■ Prompt ■
The response should consist solely of the lines running from the line with "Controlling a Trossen" to the end of the data, retyped exactly.

■ Supplied material ■
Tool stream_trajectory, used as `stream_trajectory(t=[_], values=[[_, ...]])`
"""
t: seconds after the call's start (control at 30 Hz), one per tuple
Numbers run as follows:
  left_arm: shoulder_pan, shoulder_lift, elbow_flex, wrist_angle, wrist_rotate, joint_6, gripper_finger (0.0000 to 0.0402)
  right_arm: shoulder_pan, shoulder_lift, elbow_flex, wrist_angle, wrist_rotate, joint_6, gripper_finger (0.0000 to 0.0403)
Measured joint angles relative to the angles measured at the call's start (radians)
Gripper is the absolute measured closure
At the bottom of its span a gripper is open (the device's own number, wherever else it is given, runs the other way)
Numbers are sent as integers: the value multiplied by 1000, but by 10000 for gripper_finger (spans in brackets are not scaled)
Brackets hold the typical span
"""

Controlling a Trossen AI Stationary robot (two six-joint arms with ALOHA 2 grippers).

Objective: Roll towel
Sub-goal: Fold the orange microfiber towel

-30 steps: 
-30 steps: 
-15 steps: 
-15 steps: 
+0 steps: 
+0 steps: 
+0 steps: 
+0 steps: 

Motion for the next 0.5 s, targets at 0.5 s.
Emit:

■ Task answer ■
Controlling a Trossen AI Stationary robot (two six-joint arms with ALOHA 2 grippers).

Objective: Roll towel
Sub-goal: Fold the orange microfiber towel

-30 steps: 
-30 steps: 
-15 steps: 
-15 steps: 
+0 steps: 
+0 steps: 
+0 steps: 
+0 steps: 

Motion for the next 0.5 s, targets at 0.5 s.
Emit:

Work on the exercise is now concluded.